7CCSMNSE Network Security

Coursework 4
MSc Computing and Security
2 min read

Coursework 4

1. What are main characteristics of Mix Networks?

2. Consider a sender $A$ sending a message $M$to a receiver $B$ over a chain of $n$ mixes:

  • Specify the cryptographic details of how $A$ would prepare the message $M$ to be sent to $B$ over the chain of $n$ mixes.
  • How could the first mix in the chain generate a receipt for the message received from $A$ ?
  • How could $A$ ensure that $B$ can reply to the anonymous sender with a return message $M'$ ?

3. Describe Onion Routing.

Onion routing hides a message source by routing it randomly. Routers don’t know if the source sender was the real source or another router. The routing info for each link is encrypted with the router’s public key. Therefore, each router only learns the identity of the next router.

A client proxy establishes a symmetric session key and circuit with Onion Router #1. The client can then extend its circuit by establishing a symmetric session key with Onion Router #2 by tunnelling through Onion Router #1. The client can further extend its circuit by establishing a symmetric session key with Onion Router #3 by tunnelling through Onion Router #1 and Onion Router #2. and so on. Datagrams are then decrypted and reencrypted at every link.

4. Describe the dining cryptographers protocol.

A clever idea on how to make a message public in a perfectly untraceable manner. It guarantees information-theoretic anonymity for message senders. This is an unusually strong form of security where it defeats an adversary with unlimited computational power.

The Dining cryptographers problem presents a situation where there are 3 cryptographers having dinner. Either the NSA is paying for dinner, or one of them but they wish to remain anonymous.

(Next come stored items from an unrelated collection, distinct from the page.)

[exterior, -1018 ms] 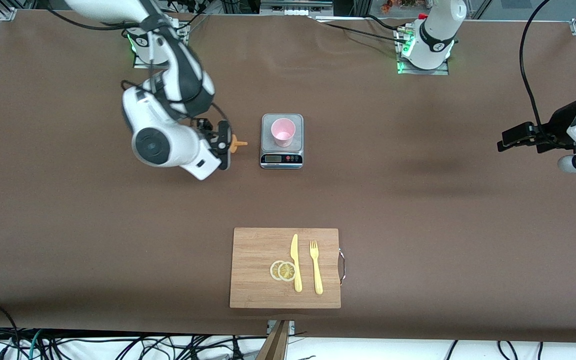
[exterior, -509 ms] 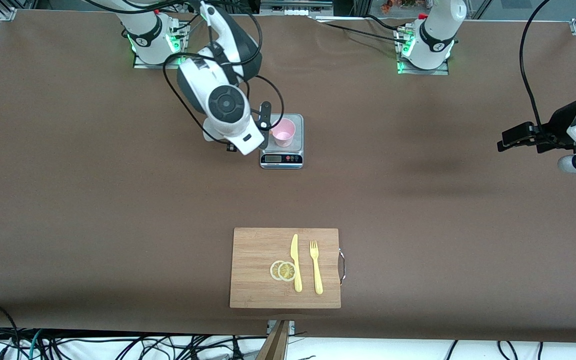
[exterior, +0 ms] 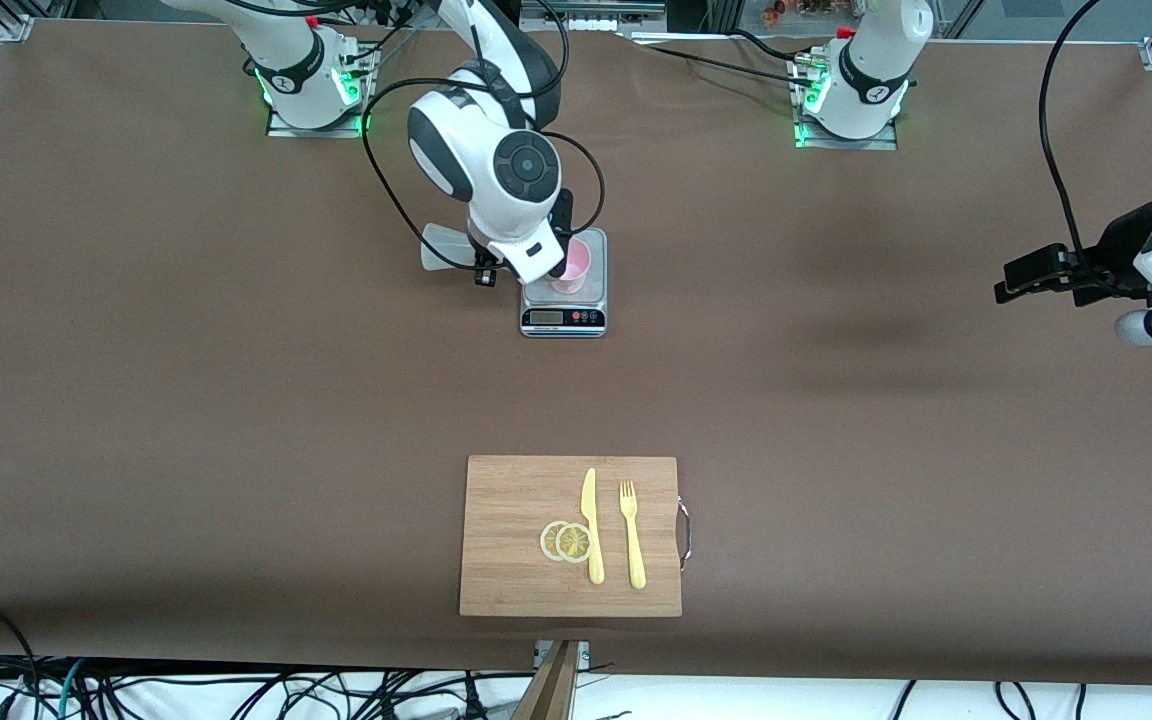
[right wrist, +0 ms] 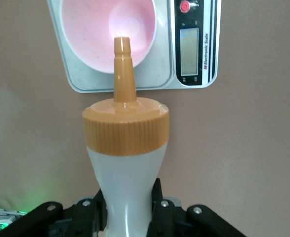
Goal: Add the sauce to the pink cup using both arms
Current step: 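Tilt the bottle nozzle into the pink cup with the right gripper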
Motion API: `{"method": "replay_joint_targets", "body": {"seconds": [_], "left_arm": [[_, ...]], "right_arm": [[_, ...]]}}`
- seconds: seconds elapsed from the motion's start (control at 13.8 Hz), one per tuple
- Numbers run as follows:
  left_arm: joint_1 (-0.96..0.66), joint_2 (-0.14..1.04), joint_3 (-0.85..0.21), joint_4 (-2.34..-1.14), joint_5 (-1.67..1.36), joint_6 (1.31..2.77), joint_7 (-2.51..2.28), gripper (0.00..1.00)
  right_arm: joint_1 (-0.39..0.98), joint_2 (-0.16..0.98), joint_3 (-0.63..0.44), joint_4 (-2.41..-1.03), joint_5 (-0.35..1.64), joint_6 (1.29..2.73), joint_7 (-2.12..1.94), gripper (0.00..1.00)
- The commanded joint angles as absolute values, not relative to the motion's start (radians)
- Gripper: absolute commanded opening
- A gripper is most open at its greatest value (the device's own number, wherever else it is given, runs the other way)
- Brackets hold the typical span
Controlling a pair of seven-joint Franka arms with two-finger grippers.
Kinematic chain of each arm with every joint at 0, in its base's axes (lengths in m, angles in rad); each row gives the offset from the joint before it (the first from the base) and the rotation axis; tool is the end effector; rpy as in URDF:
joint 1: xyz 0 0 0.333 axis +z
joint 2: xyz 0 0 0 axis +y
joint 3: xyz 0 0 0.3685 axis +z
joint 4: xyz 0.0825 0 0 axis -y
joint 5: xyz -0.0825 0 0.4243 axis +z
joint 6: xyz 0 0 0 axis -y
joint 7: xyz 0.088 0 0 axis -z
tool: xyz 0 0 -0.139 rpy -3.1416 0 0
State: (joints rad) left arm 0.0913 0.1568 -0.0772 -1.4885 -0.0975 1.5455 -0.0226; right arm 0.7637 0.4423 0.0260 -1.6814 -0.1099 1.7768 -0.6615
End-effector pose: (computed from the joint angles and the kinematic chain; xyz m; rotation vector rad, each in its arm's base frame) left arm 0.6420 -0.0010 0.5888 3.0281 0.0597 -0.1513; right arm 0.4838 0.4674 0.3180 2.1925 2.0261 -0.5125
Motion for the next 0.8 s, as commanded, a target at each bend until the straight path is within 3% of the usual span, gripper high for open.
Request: {"method": "replay_joint_targets", "body": {"seconds": [0.0,0.73], "left_arm": [[0.092,0.169,-0.078,-1.462,-0.086,1.525,-0.003,1.00],[0.092,0.169,-0.078,-1.462,-0.086,1.525,-0.003,1.00]], "right_arm": [[0.808,0.440,0.018,-1.687,-0.175,1.772,-0.586,0.18],[0.902,0.445,0.018,-1.680,-0.321,1.720,-0.465,0.18]]}}
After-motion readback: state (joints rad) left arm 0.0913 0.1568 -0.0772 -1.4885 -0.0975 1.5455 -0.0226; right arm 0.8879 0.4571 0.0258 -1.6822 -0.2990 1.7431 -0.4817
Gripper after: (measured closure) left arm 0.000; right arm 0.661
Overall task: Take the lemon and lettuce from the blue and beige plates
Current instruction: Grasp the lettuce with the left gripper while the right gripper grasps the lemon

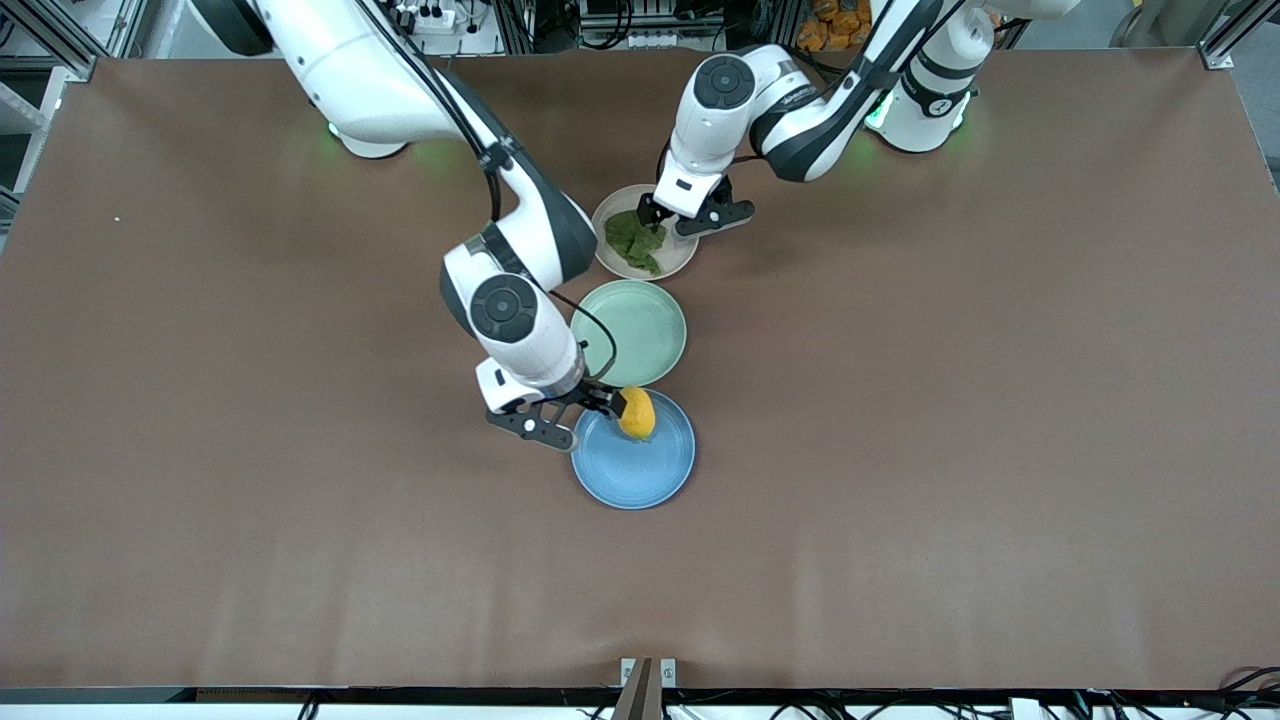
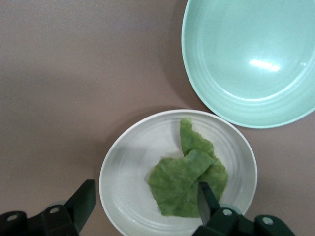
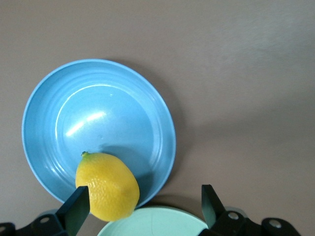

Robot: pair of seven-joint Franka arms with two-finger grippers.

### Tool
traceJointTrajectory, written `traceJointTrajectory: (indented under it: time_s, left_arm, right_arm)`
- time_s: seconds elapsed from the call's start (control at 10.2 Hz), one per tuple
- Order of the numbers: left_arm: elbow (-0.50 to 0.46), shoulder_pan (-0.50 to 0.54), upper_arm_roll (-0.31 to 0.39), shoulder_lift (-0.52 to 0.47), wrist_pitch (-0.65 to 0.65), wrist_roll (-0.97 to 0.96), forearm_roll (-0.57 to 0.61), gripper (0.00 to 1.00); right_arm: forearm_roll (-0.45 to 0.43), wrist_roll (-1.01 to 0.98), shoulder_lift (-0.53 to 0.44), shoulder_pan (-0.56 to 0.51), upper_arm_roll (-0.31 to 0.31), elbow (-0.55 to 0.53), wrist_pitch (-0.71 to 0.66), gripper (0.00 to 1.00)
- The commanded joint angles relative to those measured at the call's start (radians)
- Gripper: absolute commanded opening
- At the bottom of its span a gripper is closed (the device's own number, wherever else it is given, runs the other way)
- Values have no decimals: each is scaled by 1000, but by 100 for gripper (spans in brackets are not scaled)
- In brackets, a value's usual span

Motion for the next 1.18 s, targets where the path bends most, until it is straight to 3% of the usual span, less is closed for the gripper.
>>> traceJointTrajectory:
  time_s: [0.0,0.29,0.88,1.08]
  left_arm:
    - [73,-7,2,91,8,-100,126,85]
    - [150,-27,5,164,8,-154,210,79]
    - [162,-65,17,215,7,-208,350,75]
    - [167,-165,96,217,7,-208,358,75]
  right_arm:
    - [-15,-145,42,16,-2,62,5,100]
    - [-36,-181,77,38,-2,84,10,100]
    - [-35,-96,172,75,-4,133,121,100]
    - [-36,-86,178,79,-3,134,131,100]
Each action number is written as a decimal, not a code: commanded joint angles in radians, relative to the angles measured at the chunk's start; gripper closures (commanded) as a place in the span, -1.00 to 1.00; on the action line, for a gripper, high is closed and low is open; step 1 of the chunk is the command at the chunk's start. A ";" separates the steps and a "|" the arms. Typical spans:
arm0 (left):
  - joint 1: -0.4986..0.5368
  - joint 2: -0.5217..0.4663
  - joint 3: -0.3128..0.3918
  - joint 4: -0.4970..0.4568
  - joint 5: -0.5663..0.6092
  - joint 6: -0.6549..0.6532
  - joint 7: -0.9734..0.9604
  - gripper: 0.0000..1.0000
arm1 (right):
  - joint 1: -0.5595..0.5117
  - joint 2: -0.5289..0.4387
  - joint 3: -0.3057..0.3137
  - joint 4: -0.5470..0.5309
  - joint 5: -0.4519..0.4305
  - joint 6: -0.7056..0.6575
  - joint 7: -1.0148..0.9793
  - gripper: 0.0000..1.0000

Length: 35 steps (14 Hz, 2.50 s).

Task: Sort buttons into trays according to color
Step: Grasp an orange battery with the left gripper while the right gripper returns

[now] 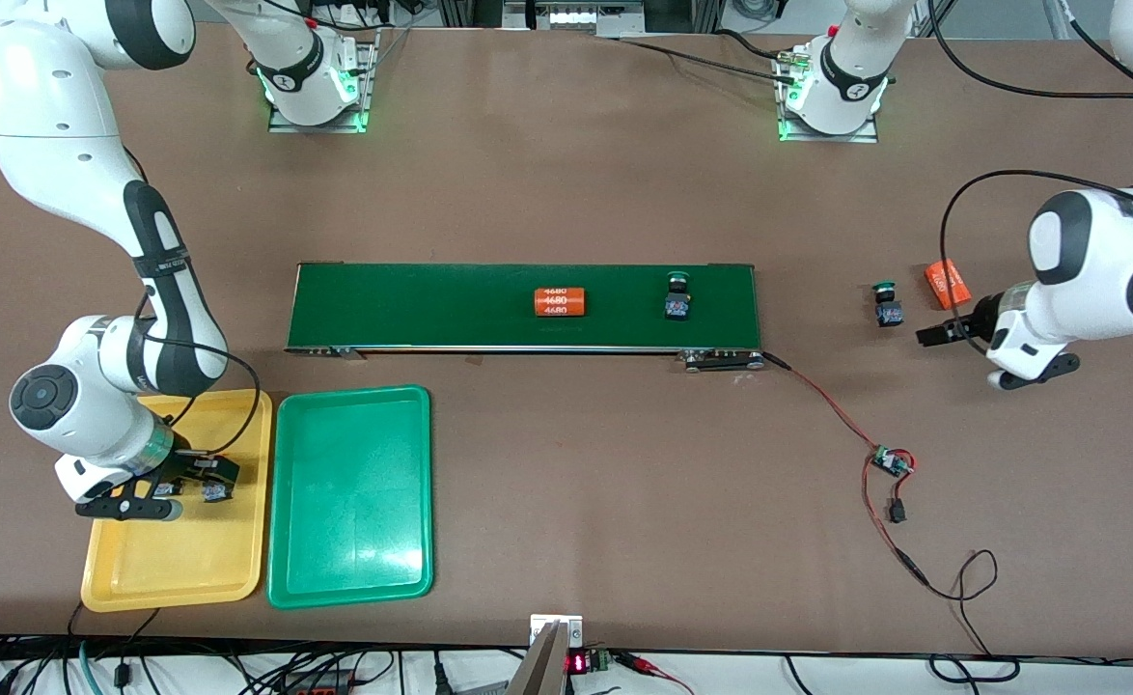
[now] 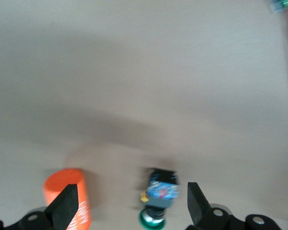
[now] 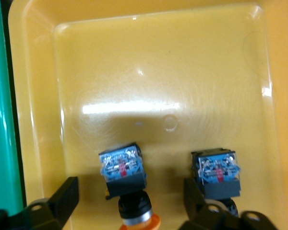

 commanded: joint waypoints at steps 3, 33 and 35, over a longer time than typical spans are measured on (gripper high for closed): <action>0.106 -0.032 0.002 -0.085 -0.013 -0.022 0.031 -1.00 | -0.002 -0.193 0.055 -0.178 0.015 -0.143 0.019 -1.00; -0.075 -0.206 -0.091 -0.148 0.036 -0.052 0.094 1.00 | 0.098 -0.716 0.433 -0.776 0.066 -0.082 0.561 -1.00; -0.159 -0.227 -0.166 -0.117 0.024 -0.066 0.094 1.00 | 0.096 -0.716 0.433 -0.776 0.061 -0.083 0.559 -1.00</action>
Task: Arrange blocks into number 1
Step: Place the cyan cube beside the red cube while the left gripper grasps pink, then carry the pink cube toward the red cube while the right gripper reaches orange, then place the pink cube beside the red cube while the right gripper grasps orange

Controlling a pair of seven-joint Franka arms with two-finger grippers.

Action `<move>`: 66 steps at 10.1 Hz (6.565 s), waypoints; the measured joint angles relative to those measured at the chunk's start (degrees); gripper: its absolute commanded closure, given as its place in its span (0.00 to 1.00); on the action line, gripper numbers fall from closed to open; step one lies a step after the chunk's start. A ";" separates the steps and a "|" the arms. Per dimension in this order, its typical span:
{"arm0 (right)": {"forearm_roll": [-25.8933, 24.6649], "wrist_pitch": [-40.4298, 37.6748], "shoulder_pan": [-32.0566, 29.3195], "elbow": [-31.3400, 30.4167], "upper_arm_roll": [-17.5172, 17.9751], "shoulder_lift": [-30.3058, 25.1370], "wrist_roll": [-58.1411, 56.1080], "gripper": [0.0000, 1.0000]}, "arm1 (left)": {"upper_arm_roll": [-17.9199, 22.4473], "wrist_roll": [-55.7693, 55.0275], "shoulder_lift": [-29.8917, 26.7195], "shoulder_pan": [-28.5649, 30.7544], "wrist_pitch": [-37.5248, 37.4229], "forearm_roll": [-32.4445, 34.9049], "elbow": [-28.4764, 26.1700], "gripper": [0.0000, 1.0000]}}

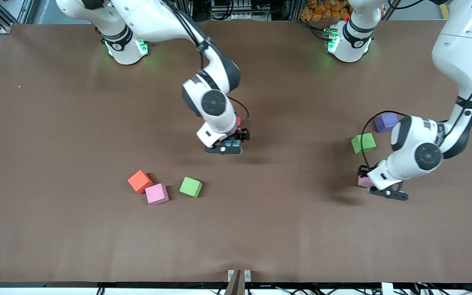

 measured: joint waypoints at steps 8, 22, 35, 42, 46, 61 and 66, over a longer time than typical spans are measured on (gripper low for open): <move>-7.86 -0.50 -26.76 -6.57 0.62 -11.20 -9.90 0.00 | -17.48 -40.11 -1.74 -7.55 -5.56 0.00 -2.32 1.00; -12.56 0.70 -30.01 -3.32 1.98 -2.17 -55.35 0.00 | -14.42 -69.35 1.63 -43.04 -5.79 0.00 -1.73 1.00; -5.75 1.81 -30.44 -3.75 1.26 2.09 -65.45 0.00 | -8.68 -63.18 5.56 -45.78 -0.81 0.00 2.17 1.00; -3.54 2.46 -30.11 -5.03 1.33 2.93 -65.76 0.00 | -7.49 -62.49 7.82 -45.87 -0.67 0.00 5.08 1.00; -3.50 5.30 -30.11 -6.00 0.99 3.81 -65.76 0.16 | -7.35 -62.27 7.83 -45.85 -0.68 0.00 5.08 1.00; -3.25 5.34 -31.18 -6.02 -1.98 -0.34 -65.77 0.39 | -7.32 -62.06 1.69 -46.22 -8.51 0.00 6.67 0.00; -1.93 4.33 -27.51 -8.20 -4.08 -7.69 -52.85 0.39 | -6.80 -62.49 -7.42 -41.78 -17.36 0.00 6.94 0.00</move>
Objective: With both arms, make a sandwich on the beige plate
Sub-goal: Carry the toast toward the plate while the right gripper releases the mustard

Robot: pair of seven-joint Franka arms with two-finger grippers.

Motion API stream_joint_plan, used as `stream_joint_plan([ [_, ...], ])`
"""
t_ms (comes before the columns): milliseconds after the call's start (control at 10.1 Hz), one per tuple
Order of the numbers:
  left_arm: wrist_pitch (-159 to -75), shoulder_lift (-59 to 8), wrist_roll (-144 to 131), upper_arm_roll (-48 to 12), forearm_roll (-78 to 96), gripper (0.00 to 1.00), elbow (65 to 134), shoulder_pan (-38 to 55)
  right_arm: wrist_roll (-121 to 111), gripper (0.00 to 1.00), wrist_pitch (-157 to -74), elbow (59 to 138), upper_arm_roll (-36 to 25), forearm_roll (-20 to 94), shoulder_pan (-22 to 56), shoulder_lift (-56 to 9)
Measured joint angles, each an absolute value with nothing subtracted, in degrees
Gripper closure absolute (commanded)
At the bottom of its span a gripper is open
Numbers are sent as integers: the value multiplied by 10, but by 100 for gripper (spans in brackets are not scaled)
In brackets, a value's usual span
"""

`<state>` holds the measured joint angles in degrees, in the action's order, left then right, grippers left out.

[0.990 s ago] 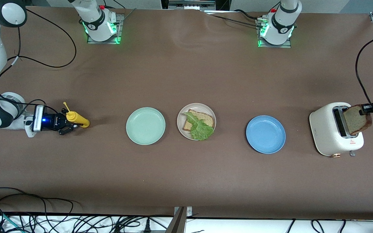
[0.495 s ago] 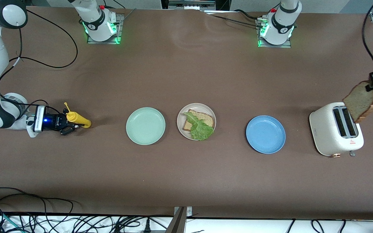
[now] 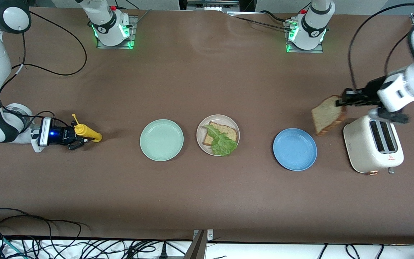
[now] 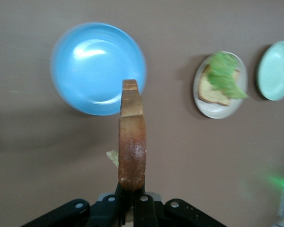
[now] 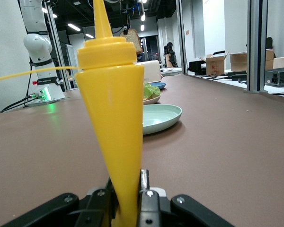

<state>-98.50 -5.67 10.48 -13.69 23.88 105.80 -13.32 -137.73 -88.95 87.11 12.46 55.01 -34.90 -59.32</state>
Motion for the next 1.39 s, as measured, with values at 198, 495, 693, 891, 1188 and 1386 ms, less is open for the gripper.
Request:
stream_joint_plan([
  [198, -989, -92, 105, -171, 342, 100, 1058, -118, -1377, 51, -889, 871, 125, 551, -349, -594],
  [495, -996, -144, 106, -177, 496, 100, 1058, -57, -1377, 30, -886, 870, 125, 553, -349, -594],
  [693, -1019, -174, 107, -179, 541, 100, 1057, -15, -1375, 11, -886, 870, 125, 553, -350, -594],
  [891, -1053, -197, 107, -180, 560, 100, 1054, 23, -1368, 0, -885, 869, 125, 553, -351, -594],
  [1188, -1115, -238, 107, -179, 587, 100, 1039, 50, -1352, 0, -874, 866, 118, 549, -374, -594],
  [1386, -1146, -284, 107, -178, 588, 100, 1002, 67, -1330, 0, -850, 849, 100, 534, -383, -593],
])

  1. Each diner flips a coin and shows it to their left neighbour. Every diner sees 2 coins, their own and their neighbour to the right.
  2. Each diner announces whether the two coins are the same. If they are paying, they lie about the coins being the same.
  3. If there is:
  • Odd number of Same, then the NSA is paying.
  • Even number of Same, then one of the cryptographers is paying. A non-payer cannot tell which of the other two are paying.